Greg, thanks! Love that stuff
WOD: 6:33 rx’d
Thanks for the suggestions so far
@Aldo – I’m looking for Chorizo next time I’m at the store
@Annie – I’ve never liked the texture of hardboiled eggs. But my taste buds seem more responsive to different foods now that they realize they aren’t getting cheese or fried foods during the challenge. For instance I didn’t think I’d like the beet coleslaw yesterday but it was delicious. So I’ll give hardboiled eggs another try…
@Sam – sounds like a good weekend breakfast for me since the prep time seems a little longer than I have on a weekday. I was wondering if sriracha was paleo. Hadn’t researched it yet. Thanks for clearing that up.

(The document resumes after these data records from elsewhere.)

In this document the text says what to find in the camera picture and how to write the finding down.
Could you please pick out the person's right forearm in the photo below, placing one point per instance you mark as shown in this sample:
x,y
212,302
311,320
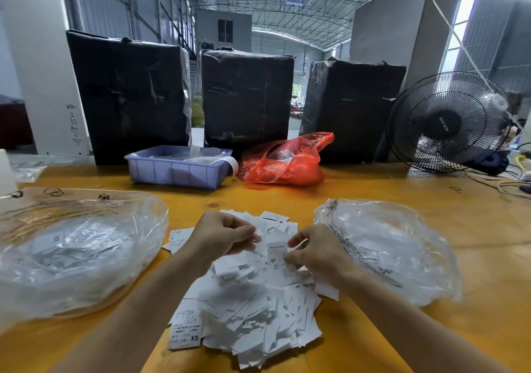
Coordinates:
x,y
423,331

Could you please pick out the brown wooden cabinet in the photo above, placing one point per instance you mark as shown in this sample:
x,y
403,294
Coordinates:
x,y
15,124

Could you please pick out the large black wrapped bale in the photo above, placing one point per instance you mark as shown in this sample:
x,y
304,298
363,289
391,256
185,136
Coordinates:
x,y
129,99
353,113
247,99

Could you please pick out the large clear bag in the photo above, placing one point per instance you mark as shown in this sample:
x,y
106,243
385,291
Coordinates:
x,y
79,252

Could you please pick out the person's left forearm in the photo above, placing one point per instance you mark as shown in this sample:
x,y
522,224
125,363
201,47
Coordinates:
x,y
124,323

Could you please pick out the blue plastic bin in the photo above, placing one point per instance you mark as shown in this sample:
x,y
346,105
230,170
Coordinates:
x,y
170,168

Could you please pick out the black table fan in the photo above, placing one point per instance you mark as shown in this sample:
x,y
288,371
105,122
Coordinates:
x,y
444,124

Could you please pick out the white pillar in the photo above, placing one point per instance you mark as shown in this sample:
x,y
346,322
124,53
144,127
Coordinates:
x,y
46,62

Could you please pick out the grey cabin with window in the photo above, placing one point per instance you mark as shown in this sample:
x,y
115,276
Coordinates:
x,y
224,30

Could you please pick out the pile of white labels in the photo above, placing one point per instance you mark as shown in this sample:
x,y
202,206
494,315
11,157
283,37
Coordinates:
x,y
249,302

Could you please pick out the white foam box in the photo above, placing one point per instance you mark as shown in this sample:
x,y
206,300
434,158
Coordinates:
x,y
7,174

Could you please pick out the person's right hand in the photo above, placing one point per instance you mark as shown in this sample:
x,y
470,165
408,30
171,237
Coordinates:
x,y
319,257

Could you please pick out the red plastic bag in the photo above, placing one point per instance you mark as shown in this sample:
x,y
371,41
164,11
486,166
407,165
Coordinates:
x,y
285,161

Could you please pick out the clear plastic bag black print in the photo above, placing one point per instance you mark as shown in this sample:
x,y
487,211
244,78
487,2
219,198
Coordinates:
x,y
398,248

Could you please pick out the person's left hand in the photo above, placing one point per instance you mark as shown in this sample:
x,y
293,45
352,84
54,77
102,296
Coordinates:
x,y
214,236

@Maggie – I hear ya. But since lunch will probably often be leftovers from dinner I need something different for breakfast. By the way, was wondering how you did on rope climbs yesterday? Unfortunately I was a lost cause.
@Noah et All – I’m cooking Beets and Cauliflower Puree at this moment and I’m SO excited!!!

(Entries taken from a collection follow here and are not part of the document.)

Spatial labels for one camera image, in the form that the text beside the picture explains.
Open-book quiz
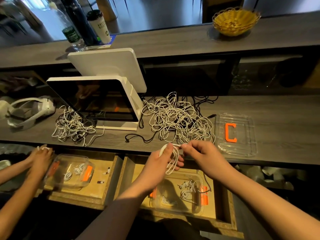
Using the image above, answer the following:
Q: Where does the pile of white containers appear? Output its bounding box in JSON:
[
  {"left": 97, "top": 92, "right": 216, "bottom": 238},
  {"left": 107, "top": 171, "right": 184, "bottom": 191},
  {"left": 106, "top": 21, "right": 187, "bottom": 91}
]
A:
[{"left": 240, "top": 165, "right": 307, "bottom": 191}]

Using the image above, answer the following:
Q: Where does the black cable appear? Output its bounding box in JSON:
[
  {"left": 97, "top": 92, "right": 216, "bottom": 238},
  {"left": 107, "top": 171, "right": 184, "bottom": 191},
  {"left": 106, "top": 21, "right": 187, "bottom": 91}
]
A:
[{"left": 125, "top": 132, "right": 157, "bottom": 144}]

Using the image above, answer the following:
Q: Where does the bundle of black cables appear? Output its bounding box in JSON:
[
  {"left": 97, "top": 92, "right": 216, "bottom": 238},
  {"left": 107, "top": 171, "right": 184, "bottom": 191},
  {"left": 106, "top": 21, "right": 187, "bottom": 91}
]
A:
[{"left": 192, "top": 95, "right": 219, "bottom": 116}]

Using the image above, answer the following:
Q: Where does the grey wooden bar counter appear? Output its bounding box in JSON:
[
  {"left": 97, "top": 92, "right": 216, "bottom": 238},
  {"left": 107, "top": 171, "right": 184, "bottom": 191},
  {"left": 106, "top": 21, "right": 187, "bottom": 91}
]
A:
[{"left": 0, "top": 11, "right": 320, "bottom": 69}]

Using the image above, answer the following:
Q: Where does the white paper coffee cup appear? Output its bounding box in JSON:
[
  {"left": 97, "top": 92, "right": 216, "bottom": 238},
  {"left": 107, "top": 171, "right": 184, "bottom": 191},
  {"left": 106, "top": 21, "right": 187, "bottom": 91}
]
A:
[{"left": 86, "top": 10, "right": 112, "bottom": 44}]

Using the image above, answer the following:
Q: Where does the person's right forearm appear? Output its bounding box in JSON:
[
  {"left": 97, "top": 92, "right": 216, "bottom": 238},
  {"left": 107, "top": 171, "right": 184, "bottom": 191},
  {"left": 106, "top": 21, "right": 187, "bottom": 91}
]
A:
[{"left": 220, "top": 167, "right": 320, "bottom": 240}]

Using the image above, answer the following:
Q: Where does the black thermos bottle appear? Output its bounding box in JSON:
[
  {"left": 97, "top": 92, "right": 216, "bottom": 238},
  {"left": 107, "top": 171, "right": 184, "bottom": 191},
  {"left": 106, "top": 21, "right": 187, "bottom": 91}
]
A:
[{"left": 62, "top": 0, "right": 101, "bottom": 46}]

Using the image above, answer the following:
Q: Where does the person's right hand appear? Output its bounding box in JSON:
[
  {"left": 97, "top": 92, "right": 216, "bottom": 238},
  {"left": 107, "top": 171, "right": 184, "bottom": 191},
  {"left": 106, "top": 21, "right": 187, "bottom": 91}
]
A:
[{"left": 181, "top": 140, "right": 234, "bottom": 181}]

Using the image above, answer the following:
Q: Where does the person's left hand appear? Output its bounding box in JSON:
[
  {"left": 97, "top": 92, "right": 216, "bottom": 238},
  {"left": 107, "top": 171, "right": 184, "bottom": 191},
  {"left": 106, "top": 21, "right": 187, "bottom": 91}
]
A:
[{"left": 134, "top": 143, "right": 185, "bottom": 193}]

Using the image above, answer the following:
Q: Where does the white touchscreen monitor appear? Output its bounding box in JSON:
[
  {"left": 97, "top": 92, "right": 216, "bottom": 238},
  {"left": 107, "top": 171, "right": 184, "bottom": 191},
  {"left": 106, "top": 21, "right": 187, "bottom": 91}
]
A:
[{"left": 46, "top": 76, "right": 144, "bottom": 132}]

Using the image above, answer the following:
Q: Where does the another person's forearm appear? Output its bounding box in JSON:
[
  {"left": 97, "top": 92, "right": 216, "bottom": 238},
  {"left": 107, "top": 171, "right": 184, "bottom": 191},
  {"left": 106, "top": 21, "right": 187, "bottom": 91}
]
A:
[
  {"left": 0, "top": 157, "right": 32, "bottom": 186},
  {"left": 0, "top": 170, "right": 49, "bottom": 240}
]

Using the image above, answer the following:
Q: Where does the clear lid orange handle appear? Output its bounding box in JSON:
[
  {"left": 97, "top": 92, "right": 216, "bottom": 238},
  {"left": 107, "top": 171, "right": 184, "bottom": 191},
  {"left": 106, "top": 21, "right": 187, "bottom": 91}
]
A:
[{"left": 215, "top": 113, "right": 258, "bottom": 158}]

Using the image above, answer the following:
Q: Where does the white customer display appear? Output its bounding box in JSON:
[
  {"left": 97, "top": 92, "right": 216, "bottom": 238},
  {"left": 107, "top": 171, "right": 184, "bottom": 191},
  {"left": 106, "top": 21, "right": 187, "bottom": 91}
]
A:
[{"left": 67, "top": 48, "right": 148, "bottom": 94}]

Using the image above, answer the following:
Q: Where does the brown wooden chair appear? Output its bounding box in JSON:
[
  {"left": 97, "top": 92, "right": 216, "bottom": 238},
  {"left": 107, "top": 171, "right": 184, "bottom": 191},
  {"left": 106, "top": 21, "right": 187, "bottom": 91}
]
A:
[{"left": 201, "top": 0, "right": 246, "bottom": 23}]

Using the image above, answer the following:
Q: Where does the white headset device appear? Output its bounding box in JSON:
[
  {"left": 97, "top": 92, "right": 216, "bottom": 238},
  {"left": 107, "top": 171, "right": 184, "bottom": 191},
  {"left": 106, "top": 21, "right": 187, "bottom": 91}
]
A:
[{"left": 0, "top": 96, "right": 56, "bottom": 131}]

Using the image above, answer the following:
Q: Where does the person's left forearm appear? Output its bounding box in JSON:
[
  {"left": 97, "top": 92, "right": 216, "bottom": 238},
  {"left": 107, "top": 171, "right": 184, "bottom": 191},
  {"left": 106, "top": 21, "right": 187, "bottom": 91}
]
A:
[{"left": 75, "top": 182, "right": 156, "bottom": 240}]

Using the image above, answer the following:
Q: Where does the yellow woven basket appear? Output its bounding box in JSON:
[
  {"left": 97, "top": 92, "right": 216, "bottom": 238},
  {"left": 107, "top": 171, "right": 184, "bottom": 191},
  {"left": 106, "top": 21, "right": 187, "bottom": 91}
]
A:
[{"left": 212, "top": 7, "right": 262, "bottom": 37}]

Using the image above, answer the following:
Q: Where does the wooden drawer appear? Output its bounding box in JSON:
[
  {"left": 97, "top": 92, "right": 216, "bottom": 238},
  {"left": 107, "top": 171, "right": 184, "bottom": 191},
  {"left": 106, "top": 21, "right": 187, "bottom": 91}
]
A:
[
  {"left": 42, "top": 150, "right": 124, "bottom": 211},
  {"left": 114, "top": 155, "right": 245, "bottom": 239}
]

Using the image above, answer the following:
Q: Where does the clear plastic water bottle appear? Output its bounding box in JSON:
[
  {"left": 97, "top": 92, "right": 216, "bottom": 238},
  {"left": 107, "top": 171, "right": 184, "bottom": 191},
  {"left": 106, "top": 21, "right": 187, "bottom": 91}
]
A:
[{"left": 50, "top": 2, "right": 87, "bottom": 51}]

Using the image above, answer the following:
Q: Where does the round wooden table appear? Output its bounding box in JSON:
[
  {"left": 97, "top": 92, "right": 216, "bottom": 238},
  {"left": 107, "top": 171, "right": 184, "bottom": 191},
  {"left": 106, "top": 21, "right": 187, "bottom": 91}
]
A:
[{"left": 95, "top": 0, "right": 119, "bottom": 23}]

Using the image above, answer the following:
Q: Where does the clear container drawer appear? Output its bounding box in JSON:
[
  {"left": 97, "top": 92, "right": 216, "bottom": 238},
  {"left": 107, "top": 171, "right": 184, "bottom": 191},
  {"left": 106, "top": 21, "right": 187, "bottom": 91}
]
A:
[
  {"left": 150, "top": 172, "right": 210, "bottom": 216},
  {"left": 44, "top": 154, "right": 95, "bottom": 191}
]

@Paul – I also have a hard time with the texture of hard boiled eggs. I found that boiling them for 6/7 minutes instead of 9+ makes for better texture if you don’t mind a softer yoke. Also, when I do hard boil them, I eat them right away while they’re warm.
Other ideas: I suggest getting creative with the veggies. Since eggs have such a subtle taste, I find my most flavorful breakfasts come from the varieties of veggies I mix in. Onions are especially yummy.
Everyday is getting better…
Bench @ 75#(4)
WOD: 6:48 (2 x 15# plates)
Paleo Q –
If a recipe calls for reducing a cup of white wine, will doing so destroy an otherwise paleo meal?
Llyod Braun would have made that jerk Killion.
Interesting reading:
Confessions of a CrossFit Coach:
http://www.reddit.com/r/crossfit/comments/o9qna/confessions_of_a_crossfit_coach/
To agree with my colleague: CHORIZO!
That answer works for most questions, by the way.
Breakfast idea:
“No’tmeal”
Ingredients:
1/2 an acorn squash
1T almond butter
1tsp cinnamon
Opt. – chopped walnuts
-cut the acorn squash in half, scoop out the seeds and guts, microwave until soft and done.
-scoop out the good stuff into a bowl. -Add the almond butter and cinnamon and mix it all together. Walnuts if you want. Breakfast is served.
Cook the other 1/2 of the squash and make a 2nd breakfast so it’s ready another day.
I’ll try to post my recipe for breakfast patties on the DCF Fastpaleo site. Very easy to make.
Is DCF doing anything at the Annual Health and Fitness Expo Sat/Sun Jan 14/15 at the DC Convention Center? Maybe next year.
http://www.healthandfitnessexpos.com/expo_pages/2012_Expos/NBC4_Health_and_Fitness_Expo.html
Bench: 75# x 5 (PR)
WOD: 6:39 (no plates)
WOD: 4:04 (mod pushups)
@Paul – one tip for cutting down on time prep fro breakfast is to cook the entire package of bacon or sausage all at once. Then just pull out what you want that morning out of the fridge and zap it in the microwave for less than 10 seconds. Want to add veggies? Chop those up ahead of time and keep them in the fridge too. BOOM! Eggs take a couple of minutes to scramble or fry. Paleo breakfast in about the time than it takes to prepare a bowl of cereal with milk. Remember those mornings? The secret to cutting out time is to prepare ahead.
5×5 bench press: 150# x4 (f)
WOD: 4:26 rx’d
Pat D provided excellent motivational competition during the WOD. I urge everyone to find their own “rabbit”, the person close to their level they can chase after, and watch your performance improve.